INSTRUCTIONS FOR THE TASK → Pull out every line below that contains the word "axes".

DATA PROVIDED →
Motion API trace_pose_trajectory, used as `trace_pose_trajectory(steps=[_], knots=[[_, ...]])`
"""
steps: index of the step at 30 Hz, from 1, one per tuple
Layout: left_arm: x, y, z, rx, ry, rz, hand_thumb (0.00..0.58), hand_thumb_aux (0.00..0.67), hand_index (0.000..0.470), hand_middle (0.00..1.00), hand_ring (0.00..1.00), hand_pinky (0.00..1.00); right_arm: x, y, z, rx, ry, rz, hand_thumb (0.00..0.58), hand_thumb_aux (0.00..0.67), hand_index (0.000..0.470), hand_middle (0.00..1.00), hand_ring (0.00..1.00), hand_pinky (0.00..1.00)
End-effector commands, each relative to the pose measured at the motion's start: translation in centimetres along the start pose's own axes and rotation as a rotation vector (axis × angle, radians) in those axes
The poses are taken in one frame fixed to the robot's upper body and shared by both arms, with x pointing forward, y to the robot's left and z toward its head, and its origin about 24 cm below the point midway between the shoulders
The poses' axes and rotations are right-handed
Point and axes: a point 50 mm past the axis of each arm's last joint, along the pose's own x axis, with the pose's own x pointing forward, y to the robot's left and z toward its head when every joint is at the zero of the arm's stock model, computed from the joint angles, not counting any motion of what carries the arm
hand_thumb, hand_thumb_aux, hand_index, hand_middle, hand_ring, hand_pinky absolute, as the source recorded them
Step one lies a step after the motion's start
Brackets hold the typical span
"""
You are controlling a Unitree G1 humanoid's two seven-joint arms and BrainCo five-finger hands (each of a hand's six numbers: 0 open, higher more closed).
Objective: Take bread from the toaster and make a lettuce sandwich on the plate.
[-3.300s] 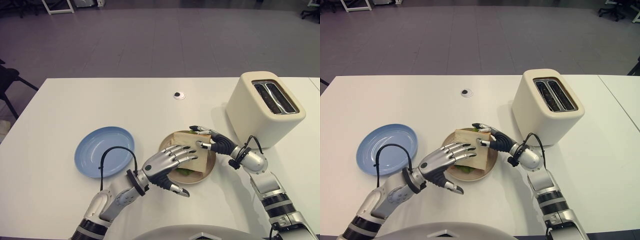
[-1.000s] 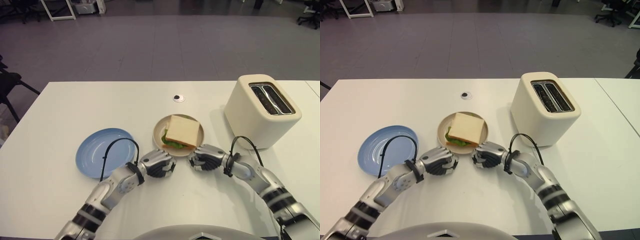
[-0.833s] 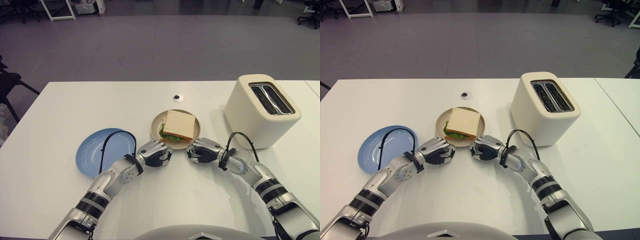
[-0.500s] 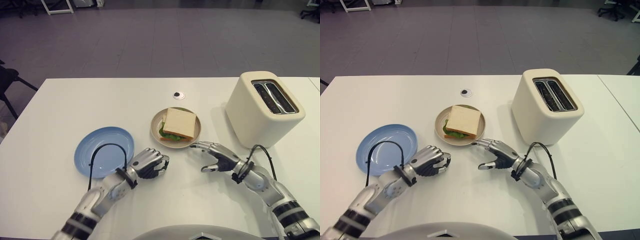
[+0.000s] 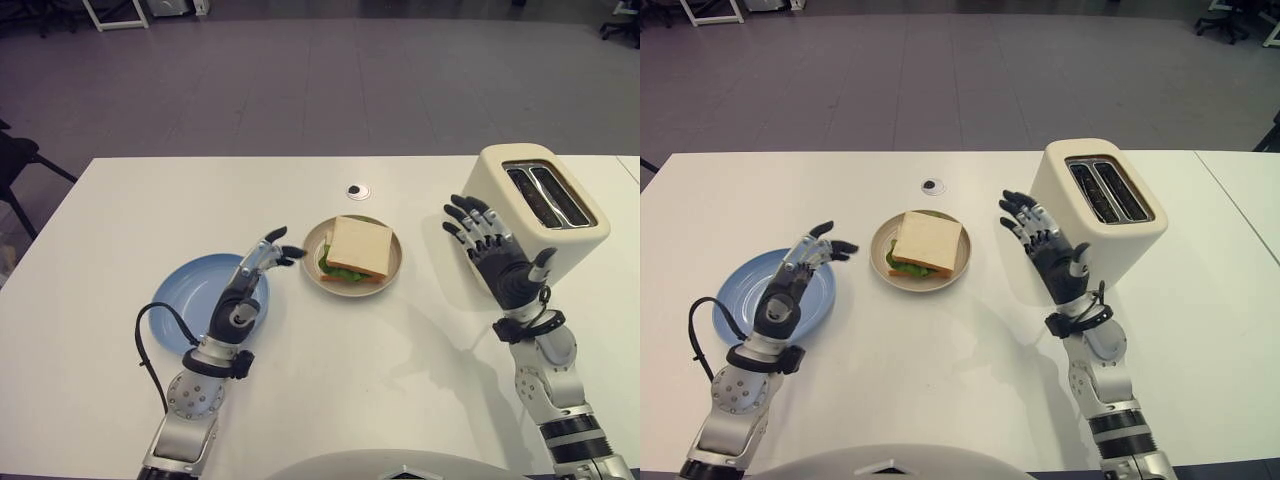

EXERCISE ANSWER →
End-effector commands, each relative to the pose measured at the motion's start: translation in centimetres along the start pose's own axes and rotation as a rotation vector (axis × angle, radians) in those axes
The poses' axes and rotations are right-handed
Point and axes: a point 50 mm past the axis of each arm's last joint, along the pose's own x axis, with the pose's own x pointing forward, y to the robot's left and z toward its head when every joint is at the zero of the arm's stock model, computed from the joint angles, not counting any motion of what carries the arm

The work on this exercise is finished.